At school, Dalya recites the Pledge of Allegiance. She dances in a talent show and wears her hijab as she plays on the basketball team. "Before, I was scared of doing everything. I wouldn't do sports. I didn't join basketball," she says. But as Dalya adjusts to her American life, she becomes comfortable testing her abilities: "It doesn't matter if have my hijab. I found out that I can do whatever."

It was Dalya's resilience that stood out most for the film's director. "I first met Dalya when she was in her freshman year," said filmmaker Julia Meltzer. "She was definitely shy and hesitant and getting used to her environment. Over the course of four years, I saw her really come into her own. I hope the viewers of Dalya's Other Country understand something about what it's like to be a young Syrian Muslim woman coming of age in Southern California."

Nevertheless, Dalya's mother, Rudayna, worries about her daughter throughout the film. "She was 13 when we came here, a dangerous age," Rudayna says. "She looked around her and she tried to do things like other girls."

Adjustment to life in the U.S. has been difficult for Rudayna, who tells the wrenching story of how the family came to leave Syria. "We were sleeping one night," she recalls. "We heard, like, a big bomb around our house." The war had started, and, she says, girls were being kidnapped. "The war didn't leave any choice for me. I had to come here with my daughter."

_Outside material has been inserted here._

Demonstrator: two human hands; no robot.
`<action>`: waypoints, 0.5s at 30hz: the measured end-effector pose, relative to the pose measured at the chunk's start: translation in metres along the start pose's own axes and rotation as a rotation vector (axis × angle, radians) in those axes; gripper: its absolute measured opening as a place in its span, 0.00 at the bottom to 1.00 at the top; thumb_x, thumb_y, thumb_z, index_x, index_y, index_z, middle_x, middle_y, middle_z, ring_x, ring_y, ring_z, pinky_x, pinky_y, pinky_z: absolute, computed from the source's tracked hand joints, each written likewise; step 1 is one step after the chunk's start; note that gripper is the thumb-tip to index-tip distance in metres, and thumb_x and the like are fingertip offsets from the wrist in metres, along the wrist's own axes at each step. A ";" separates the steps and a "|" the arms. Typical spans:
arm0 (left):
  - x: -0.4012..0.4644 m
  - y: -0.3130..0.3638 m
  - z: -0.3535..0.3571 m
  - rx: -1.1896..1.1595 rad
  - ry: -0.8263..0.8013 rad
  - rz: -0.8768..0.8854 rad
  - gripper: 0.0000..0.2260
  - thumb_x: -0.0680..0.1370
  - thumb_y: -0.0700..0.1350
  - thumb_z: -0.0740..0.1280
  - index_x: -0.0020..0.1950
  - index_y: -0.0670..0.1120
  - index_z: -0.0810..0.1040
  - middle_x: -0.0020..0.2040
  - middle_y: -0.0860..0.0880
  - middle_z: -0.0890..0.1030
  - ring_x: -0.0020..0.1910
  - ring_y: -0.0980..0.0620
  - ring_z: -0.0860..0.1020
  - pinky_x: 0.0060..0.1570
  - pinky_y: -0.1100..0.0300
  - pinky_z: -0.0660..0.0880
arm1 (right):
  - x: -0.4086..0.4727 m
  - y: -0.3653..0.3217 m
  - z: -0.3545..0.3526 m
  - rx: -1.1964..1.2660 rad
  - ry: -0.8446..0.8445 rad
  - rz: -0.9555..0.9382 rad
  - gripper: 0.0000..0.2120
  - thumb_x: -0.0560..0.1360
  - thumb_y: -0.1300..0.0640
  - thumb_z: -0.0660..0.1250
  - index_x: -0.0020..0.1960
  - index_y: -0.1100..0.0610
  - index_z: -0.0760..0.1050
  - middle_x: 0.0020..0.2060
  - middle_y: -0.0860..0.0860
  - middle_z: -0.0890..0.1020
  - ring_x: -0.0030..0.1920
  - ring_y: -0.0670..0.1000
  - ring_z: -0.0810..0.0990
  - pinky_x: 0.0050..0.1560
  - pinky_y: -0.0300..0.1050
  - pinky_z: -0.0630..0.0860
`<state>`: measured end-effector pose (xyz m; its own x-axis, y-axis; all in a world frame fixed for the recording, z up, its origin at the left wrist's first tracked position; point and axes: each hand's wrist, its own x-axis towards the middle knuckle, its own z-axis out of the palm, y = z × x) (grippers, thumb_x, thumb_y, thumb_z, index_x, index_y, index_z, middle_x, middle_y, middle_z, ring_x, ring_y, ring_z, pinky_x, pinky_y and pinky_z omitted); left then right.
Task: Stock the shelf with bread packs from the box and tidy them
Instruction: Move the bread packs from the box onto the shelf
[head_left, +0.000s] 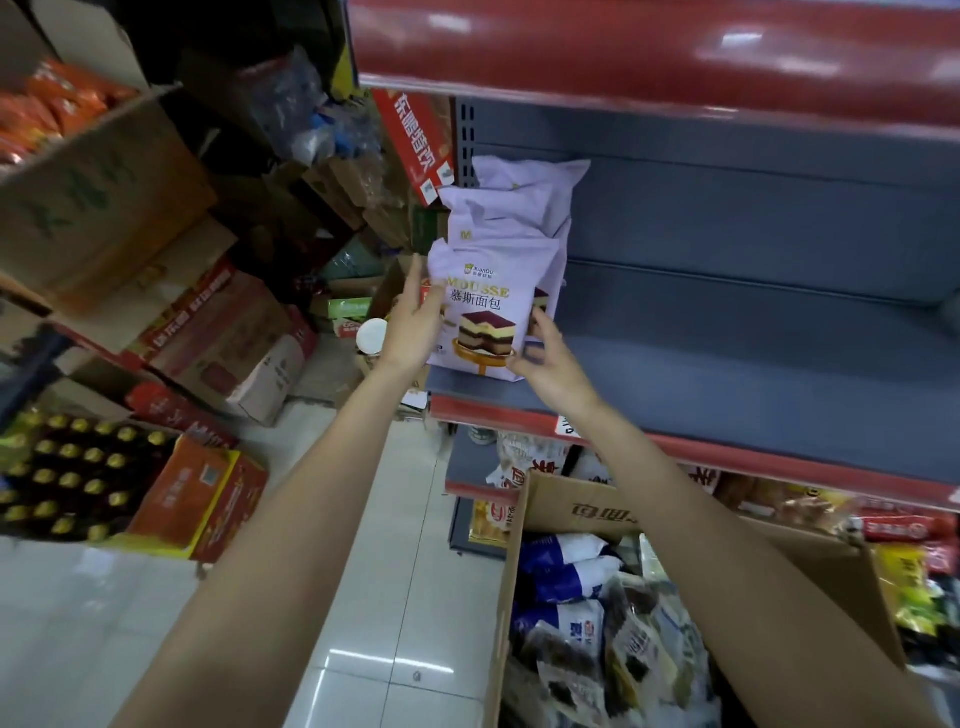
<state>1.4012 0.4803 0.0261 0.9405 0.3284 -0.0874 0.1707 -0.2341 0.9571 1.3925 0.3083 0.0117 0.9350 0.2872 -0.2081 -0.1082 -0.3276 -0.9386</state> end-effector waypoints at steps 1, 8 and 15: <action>-0.005 -0.002 -0.001 -0.005 0.004 0.007 0.23 0.83 0.50 0.56 0.77 0.51 0.54 0.75 0.50 0.63 0.73 0.52 0.63 0.62 0.64 0.62 | -0.003 0.002 0.000 -0.040 0.016 -0.016 0.33 0.77 0.63 0.64 0.76 0.51 0.53 0.62 0.49 0.70 0.67 0.52 0.70 0.62 0.43 0.69; -0.064 -0.015 0.006 0.125 0.196 0.254 0.13 0.80 0.45 0.60 0.63 0.47 0.75 0.57 0.52 0.80 0.57 0.57 0.76 0.55 0.61 0.73 | -0.061 0.019 -0.019 -0.444 0.217 -0.316 0.23 0.77 0.61 0.61 0.72 0.56 0.64 0.67 0.54 0.71 0.68 0.55 0.67 0.68 0.50 0.65; -0.158 -0.037 0.038 0.266 0.189 0.522 0.10 0.78 0.46 0.60 0.48 0.45 0.80 0.38 0.55 0.80 0.35 0.54 0.77 0.35 0.61 0.71 | -0.163 0.088 -0.062 -0.848 0.382 -0.591 0.12 0.76 0.61 0.61 0.55 0.59 0.79 0.51 0.53 0.82 0.57 0.53 0.74 0.60 0.48 0.70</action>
<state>1.2572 0.4020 -0.0065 0.8555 0.2592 0.4482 -0.2083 -0.6203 0.7562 1.2511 0.1768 -0.0197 0.8219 0.3524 0.4475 0.5205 -0.7839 -0.3385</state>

Dalya's father, Mohamad Hassan, lives in Turkey and remains there partly because of his olive-oil exporting business. But the true reason he and Rudayna are estranged is that he has taken a second wife. "In my religion, it's okay for the man to get married to two or three, four wives," Rudayna says. Despite this, she could not accept Mohamad's decision. "At that time, my marriage fell apart," she says, "and then my country, too."

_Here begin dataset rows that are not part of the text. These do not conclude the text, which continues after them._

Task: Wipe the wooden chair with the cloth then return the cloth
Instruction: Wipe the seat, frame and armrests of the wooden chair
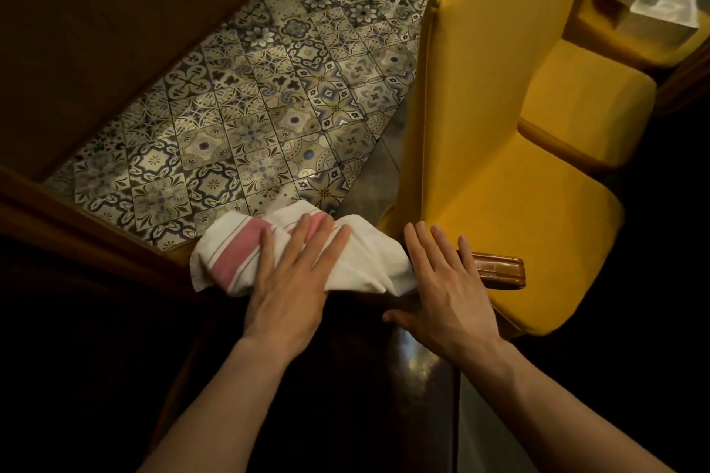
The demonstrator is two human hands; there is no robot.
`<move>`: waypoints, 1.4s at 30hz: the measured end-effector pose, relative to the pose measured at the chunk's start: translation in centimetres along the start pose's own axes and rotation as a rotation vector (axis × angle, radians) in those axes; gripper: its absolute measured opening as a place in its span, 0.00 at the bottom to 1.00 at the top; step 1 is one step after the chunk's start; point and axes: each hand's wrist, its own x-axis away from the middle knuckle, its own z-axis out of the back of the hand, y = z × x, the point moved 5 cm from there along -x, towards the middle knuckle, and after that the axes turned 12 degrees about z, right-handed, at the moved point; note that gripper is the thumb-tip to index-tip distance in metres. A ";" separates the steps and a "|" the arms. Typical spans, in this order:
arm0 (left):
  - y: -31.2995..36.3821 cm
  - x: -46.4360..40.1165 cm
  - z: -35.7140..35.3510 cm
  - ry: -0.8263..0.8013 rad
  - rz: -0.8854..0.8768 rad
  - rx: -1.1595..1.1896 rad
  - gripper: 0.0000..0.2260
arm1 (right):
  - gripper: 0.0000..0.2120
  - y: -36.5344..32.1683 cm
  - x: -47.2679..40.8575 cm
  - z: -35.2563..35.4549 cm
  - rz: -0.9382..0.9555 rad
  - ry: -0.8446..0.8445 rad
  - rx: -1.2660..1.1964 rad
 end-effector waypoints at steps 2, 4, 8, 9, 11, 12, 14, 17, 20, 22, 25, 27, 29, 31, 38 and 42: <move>-0.2 -0.1 0.0 0.003 -0.003 0.014 0.42 | 0.59 0.0 0.0 0.0 -0.001 -0.006 0.007; -0.6 -0.1 0.1 0.007 0.012 0.029 0.42 | 0.60 0.0 0.0 0.1 0.002 -0.013 0.003; -3.9 0.0 0.6 0.041 0.102 0.054 0.42 | 0.61 0.2 0.0 0.2 0.010 -0.018 -0.004; -4.9 0.0 0.7 0.043 0.124 0.050 0.43 | 0.61 0.2 0.0 0.3 0.013 -0.015 -0.003; -6.5 0.1 0.8 0.034 0.173 0.026 0.44 | 0.61 0.1 0.1 0.3 0.017 -0.009 -0.009; -7.1 0.1 0.9 0.036 0.200 0.017 0.43 | 0.61 0.1 0.1 0.4 0.019 -0.007 -0.012; -7.8 0.4 0.9 0.053 0.259 0.002 0.40 | 0.61 0.0 0.3 0.4 0.029 -0.006 -0.013; -7.8 0.6 0.9 0.083 0.346 -0.018 0.36 | 0.62 0.0 0.3 0.5 0.045 0.002 -0.011; -7.1 0.3 0.6 0.089 0.399 -0.010 0.35 | 0.62 0.1 0.2 0.4 0.031 0.008 -0.021; -6.5 0.1 0.5 0.096 0.402 0.006 0.36 | 0.63 0.2 0.1 0.3 0.031 0.009 -0.023; -4.5 0.1 0.3 0.106 0.387 0.048 0.37 | 0.64 0.3 0.2 0.1 0.039 0.001 -0.023; -2.4 0.0 0.1 0.107 0.353 0.045 0.38 | 0.64 0.3 0.2 0.2 0.044 -0.001 -0.029; -1.1 0.0 0.0 0.104 0.342 0.044 0.37 | 0.64 0.4 0.2 0.4 0.056 -0.006 -0.042; -0.8 0.1 0.0 0.093 0.340 0.036 0.37 | 0.65 0.5 0.3 0.5 0.069 -0.010 -0.069; 3.3 0.4 -0.7 0.067 0.270 0.005 0.40 | 0.66 1.1 0.2 1.1 0.110 -0.028 -0.158; 2.9 0.5 -0.5 0.054 0.253 0.016 0.40 | 0.66 1.7 0.1 1.4 0.126 -0.042 -0.248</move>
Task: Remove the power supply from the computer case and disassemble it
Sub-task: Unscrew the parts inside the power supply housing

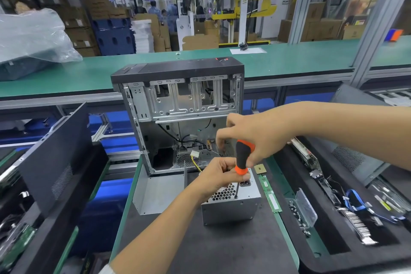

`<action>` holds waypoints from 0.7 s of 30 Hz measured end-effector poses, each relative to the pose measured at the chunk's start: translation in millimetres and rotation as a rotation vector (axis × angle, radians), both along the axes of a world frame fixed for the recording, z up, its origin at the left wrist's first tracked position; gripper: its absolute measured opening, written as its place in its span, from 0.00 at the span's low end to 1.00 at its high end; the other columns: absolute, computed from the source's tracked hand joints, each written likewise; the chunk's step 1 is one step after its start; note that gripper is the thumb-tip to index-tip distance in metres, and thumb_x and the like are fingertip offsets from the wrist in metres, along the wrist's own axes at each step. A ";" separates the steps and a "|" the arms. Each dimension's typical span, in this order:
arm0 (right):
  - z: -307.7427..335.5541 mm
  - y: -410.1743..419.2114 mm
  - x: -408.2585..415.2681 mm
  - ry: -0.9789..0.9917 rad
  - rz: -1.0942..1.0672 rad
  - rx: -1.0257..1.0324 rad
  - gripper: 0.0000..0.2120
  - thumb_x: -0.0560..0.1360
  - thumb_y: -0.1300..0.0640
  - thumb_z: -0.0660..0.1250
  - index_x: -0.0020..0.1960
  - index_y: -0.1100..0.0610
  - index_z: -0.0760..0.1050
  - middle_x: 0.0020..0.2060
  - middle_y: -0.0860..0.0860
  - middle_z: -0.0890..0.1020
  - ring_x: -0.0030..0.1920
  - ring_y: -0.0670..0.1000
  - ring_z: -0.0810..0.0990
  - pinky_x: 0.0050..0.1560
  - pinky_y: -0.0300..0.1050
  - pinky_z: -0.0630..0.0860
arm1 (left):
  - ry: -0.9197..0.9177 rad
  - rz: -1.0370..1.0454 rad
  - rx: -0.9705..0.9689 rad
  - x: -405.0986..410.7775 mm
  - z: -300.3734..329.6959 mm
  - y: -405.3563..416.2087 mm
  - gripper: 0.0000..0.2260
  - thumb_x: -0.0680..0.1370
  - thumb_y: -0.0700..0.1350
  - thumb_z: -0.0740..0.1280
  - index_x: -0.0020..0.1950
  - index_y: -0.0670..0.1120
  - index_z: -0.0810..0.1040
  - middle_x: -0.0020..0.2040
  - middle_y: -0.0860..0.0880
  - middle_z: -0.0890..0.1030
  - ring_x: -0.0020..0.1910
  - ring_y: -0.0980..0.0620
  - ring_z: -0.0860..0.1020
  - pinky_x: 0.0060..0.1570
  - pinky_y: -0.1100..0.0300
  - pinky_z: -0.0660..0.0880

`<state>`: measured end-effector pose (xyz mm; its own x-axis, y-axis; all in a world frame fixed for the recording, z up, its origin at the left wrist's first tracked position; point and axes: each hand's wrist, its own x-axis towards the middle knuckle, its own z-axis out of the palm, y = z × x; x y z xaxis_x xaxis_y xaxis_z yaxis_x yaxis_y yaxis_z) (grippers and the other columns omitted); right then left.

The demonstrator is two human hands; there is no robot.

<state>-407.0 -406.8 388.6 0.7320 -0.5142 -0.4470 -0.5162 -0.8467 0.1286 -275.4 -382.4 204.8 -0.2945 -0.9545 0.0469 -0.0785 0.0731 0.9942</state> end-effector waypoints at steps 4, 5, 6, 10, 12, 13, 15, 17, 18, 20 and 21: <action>-9.7 2.5 3.7 -0.006 -0.123 -0.206 0.27 0.73 0.32 0.61 0.51 0.57 0.71 0.33 0.53 0.80 0.30 0.51 0.82 0.35 0.44 0.79 | -0.023 0.049 0.003 2.7 -4.7 -4.2 0.16 0.74 0.42 0.74 0.43 0.30 0.73 0.37 0.39 0.64 0.30 0.55 0.61 0.31 0.68 0.62; -13.6 0.6 4.2 -0.007 -0.097 -0.233 0.24 0.75 0.35 0.60 0.49 0.58 0.71 0.32 0.52 0.79 0.31 0.51 0.81 0.36 0.46 0.79 | -0.034 0.046 0.014 5.4 -6.7 -5.8 0.18 0.73 0.43 0.75 0.45 0.29 0.73 0.36 0.42 0.62 0.32 0.52 0.58 0.34 0.70 0.65; -16.3 -1.3 4.9 -0.019 -0.055 -0.234 0.19 0.77 0.40 0.61 0.51 0.57 0.71 0.35 0.51 0.78 0.34 0.51 0.80 0.38 0.47 0.78 | -0.067 0.031 0.010 9.5 -9.8 -7.4 0.18 0.73 0.44 0.76 0.48 0.31 0.74 0.34 0.46 0.60 0.33 0.50 0.56 0.36 0.68 0.66; -13.5 -2.7 3.7 -0.060 0.018 -0.156 0.12 0.76 0.60 0.64 0.58 0.50 0.69 0.44 0.46 0.70 0.34 0.42 0.65 0.30 0.40 0.60 | -0.475 -0.060 -0.103 24.3 -29.1 -7.2 0.12 0.71 0.44 0.77 0.49 0.44 0.77 0.29 0.56 0.59 0.30 0.54 0.57 0.33 0.58 0.55; -14.0 -4.4 3.2 -0.078 0.025 -0.162 0.14 0.76 0.62 0.64 0.59 0.50 0.69 0.41 0.44 0.68 0.34 0.41 0.63 0.30 0.39 0.58 | -0.615 -0.065 -0.144 22.1 -36.1 -6.0 0.10 0.72 0.45 0.76 0.47 0.44 0.77 0.32 0.46 0.67 0.32 0.53 0.59 0.35 0.55 0.59; -15.1 -5.0 3.4 -0.088 0.032 -0.165 0.14 0.76 0.62 0.65 0.59 0.50 0.69 0.39 0.43 0.66 0.34 0.41 0.63 0.30 0.38 0.57 | -0.665 -0.058 -0.160 19.8 -36.9 -6.3 0.10 0.72 0.45 0.75 0.48 0.42 0.78 0.37 0.41 0.72 0.34 0.52 0.61 0.36 0.52 0.63; -15.0 -6.2 3.6 -0.096 0.039 -0.158 0.14 0.76 0.62 0.65 0.58 0.50 0.69 0.37 0.41 0.65 0.34 0.40 0.64 0.29 0.36 0.56 | -0.730 -0.039 -0.179 16.4 -34.6 -6.5 0.11 0.73 0.46 0.75 0.48 0.40 0.79 0.42 0.39 0.77 0.36 0.52 0.66 0.43 0.48 0.72; -13.0 -7.5 3.0 -0.111 0.036 -0.132 0.14 0.75 0.62 0.66 0.58 0.51 0.70 0.37 0.41 0.65 0.35 0.42 0.66 0.30 0.36 0.56 | -0.722 -0.049 -0.172 16.7 -32.3 -6.3 0.10 0.73 0.45 0.74 0.46 0.41 0.78 0.40 0.42 0.78 0.37 0.53 0.69 0.45 0.50 0.73; -11.3 -7.9 2.5 -0.118 0.029 -0.117 0.14 0.75 0.61 0.66 0.58 0.51 0.70 0.38 0.41 0.66 0.36 0.43 0.66 0.30 0.37 0.57 | -0.731 -0.054 -0.177 17.3 -31.6 -6.4 0.09 0.74 0.45 0.74 0.45 0.42 0.78 0.36 0.46 0.77 0.35 0.56 0.69 0.42 0.52 0.71; -7.8 -8.9 1.5 -0.122 0.008 -0.094 0.14 0.75 0.59 0.67 0.58 0.50 0.70 0.38 0.41 0.67 0.37 0.43 0.66 0.31 0.38 0.59 | -0.785 -0.050 -0.207 16.9 -30.3 -6.3 0.08 0.75 0.47 0.73 0.42 0.46 0.76 0.33 0.53 0.72 0.32 0.57 0.67 0.38 0.56 0.65; -6.1 -9.3 0.9 -0.121 -0.002 -0.087 0.14 0.75 0.58 0.68 0.59 0.50 0.70 0.39 0.42 0.68 0.36 0.42 0.66 0.31 0.38 0.60 | -0.818 -0.047 -0.221 15.6 -30.6 -6.4 0.08 0.75 0.48 0.72 0.42 0.47 0.76 0.33 0.53 0.72 0.33 0.55 0.68 0.38 0.56 0.65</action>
<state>-406.1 -416.1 382.5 0.7767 -0.5486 -0.3095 -0.5339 -0.8341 0.1385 -259.8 -388.8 174.2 -0.3562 -0.9343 -0.0142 -0.7589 0.2804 0.5877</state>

Dalya's Other Country follows a young girl's coming-of-age, but it also highlights the challenges faced by older immigrants. "I hope [viewers] also take in Rudayna's experience and imagine for a second what it's like to be an older Muslim Syrian women who raised kids and then found herself transplanted into a totally different culture, with an opportunity to become a different person in midlife," said Meltzer.

That transformation takes place when Rudayna decides to take classes at a community college. "It was a big step for me," says Rudayna. "My life in Syria, it was just cooking, cleaning, having people over. That's it." Despite these new opportunities, Rudayna can't help but feel out of place. "I feel like I'm on a different planet...So many things to learn."

In her final year of high school, Dalya plans for college and works on her application essay with her brother, Mustafa. She wonders whether moving to a new country and learning English affected her grades, and she cannot help but ponder what would have happened had she never emigrated: "If I still lived in Syria, I would have become a completely different person."